Input data:
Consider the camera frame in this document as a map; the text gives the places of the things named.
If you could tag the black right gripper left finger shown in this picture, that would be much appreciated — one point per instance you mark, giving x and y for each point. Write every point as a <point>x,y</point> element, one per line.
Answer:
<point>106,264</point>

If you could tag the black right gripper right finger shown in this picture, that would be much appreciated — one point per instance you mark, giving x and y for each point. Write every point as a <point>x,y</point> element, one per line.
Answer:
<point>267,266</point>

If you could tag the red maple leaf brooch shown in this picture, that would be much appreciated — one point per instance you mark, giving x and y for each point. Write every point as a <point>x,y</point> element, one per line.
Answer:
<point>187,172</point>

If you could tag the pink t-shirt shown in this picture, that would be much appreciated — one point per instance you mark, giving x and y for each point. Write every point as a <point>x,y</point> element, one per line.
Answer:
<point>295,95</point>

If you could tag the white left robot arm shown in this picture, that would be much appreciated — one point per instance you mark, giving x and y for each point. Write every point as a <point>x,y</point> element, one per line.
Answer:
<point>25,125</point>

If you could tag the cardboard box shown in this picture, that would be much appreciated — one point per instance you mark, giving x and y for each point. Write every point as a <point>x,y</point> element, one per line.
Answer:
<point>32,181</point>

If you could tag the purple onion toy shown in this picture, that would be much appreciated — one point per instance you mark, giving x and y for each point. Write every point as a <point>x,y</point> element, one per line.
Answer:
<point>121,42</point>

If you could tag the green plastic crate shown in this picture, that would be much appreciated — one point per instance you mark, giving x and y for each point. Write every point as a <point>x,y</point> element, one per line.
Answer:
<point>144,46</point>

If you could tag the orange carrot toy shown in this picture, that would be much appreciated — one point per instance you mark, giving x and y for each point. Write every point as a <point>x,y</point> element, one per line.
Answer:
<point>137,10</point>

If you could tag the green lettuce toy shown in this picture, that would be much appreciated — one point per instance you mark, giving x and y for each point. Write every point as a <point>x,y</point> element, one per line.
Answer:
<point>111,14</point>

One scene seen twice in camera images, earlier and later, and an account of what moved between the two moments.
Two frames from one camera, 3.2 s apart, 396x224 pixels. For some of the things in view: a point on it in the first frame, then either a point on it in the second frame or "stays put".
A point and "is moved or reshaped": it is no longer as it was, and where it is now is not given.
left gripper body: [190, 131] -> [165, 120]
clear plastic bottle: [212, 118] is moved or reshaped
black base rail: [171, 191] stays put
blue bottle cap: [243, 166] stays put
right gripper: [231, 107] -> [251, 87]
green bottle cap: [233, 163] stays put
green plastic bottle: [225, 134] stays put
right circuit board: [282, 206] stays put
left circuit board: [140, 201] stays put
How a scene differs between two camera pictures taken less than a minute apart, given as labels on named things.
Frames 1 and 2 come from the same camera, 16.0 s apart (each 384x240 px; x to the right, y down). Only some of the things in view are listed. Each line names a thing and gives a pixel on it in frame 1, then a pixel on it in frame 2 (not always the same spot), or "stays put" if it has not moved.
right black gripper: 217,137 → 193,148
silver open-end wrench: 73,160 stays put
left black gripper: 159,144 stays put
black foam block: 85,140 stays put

What you will do: Taking care to miss no line, set down the whole listing above exactly.

Answer section:
Consider the camera frame in this document as a map; the text gives the places of the things named.
If you could tag the black right gripper left finger shown in this picture, that would be much appreciated — one point per instance you mark, giving x and y for each point. Write every point as a <point>x,y</point> element, one per line.
Answer:
<point>106,264</point>

If you could tag the black right gripper right finger shown in this picture, that would be much appreciated — one point per instance you mark, giving x and y for each point. Write every point as a <point>x,y</point> element, one per line.
Answer:
<point>267,266</point>

If you could tag the red maple leaf brooch shown in this picture, that would be much appreciated — one point per instance you mark, giving x and y for each point. Write every point as a <point>x,y</point> element, one per line.
Answer:
<point>187,172</point>

If you could tag the pink t-shirt shown in this picture, that would be much appreciated — one point per instance you mark, giving x and y for each point. Write every point as a <point>x,y</point> element, one per line.
Answer:
<point>295,95</point>

If you could tag the white left robot arm shown in this picture, that would be much appreciated — one point per instance you mark, giving x and y for each point. Write every point as a <point>x,y</point> element, one per line.
Answer:
<point>25,125</point>

If you could tag the cardboard box shown in this picture, that would be much appreciated — one point per instance you mark, giving x and y for each point. Write every point as a <point>x,y</point> element, one per line.
Answer:
<point>32,181</point>

If you could tag the purple onion toy shown in this picture, that would be much appreciated — one point per instance you mark, giving x and y for each point. Write every point as a <point>x,y</point> element, one per line.
Answer:
<point>121,42</point>

If you could tag the green plastic crate shown in this picture, that would be much appreciated — one point per instance you mark, giving x and y for each point. Write every point as a <point>x,y</point> element, one per line.
Answer:
<point>144,46</point>

If you could tag the orange carrot toy shown in this picture, that would be much appreciated — one point per instance you mark, giving x and y for each point. Write every point as a <point>x,y</point> element, one per line.
Answer:
<point>137,10</point>

If you could tag the green lettuce toy shown in this picture, that would be much appreciated — one point per instance you mark, giving x and y for each point. Write every point as a <point>x,y</point> element, one per line.
Answer:
<point>111,14</point>

One scene seen twice in camera images, earlier and later, and an account of what moved between the two moments.
Two frames from one camera, 3.2 s apart, 396x224 pixels. For some of the things in view: a point on it in the first frame, then either a point on it in the second frame or "stays put".
A point and "is moved or reshaped": it is no longer as it was, and where it is now is not given.
left gripper body: [190, 131] -> [165, 120]
clear plastic bottle: [212, 118] is moved or reshaped
black base rail: [171, 191] stays put
blue bottle cap: [243, 166] stays put
right gripper: [231, 107] -> [251, 87]
green bottle cap: [233, 163] stays put
green plastic bottle: [225, 134] stays put
right circuit board: [282, 206] stays put
left circuit board: [140, 201] stays put
How a scene differs between two camera pictures taken less than a minute apart, given as labels on named things.
Frames 1 and 2 come from the same camera, 16.0 s apart (each 384x240 px; x to the right, y down). Only some of the things in view are listed. Each line names a thing and gives a pixel on it in frame 1, then a pixel on it in frame 2 (not always the same spot), or "stays put" if it has not moved.
right black gripper: 217,137 → 193,148
silver open-end wrench: 73,160 stays put
left black gripper: 159,144 stays put
black foam block: 85,140 stays put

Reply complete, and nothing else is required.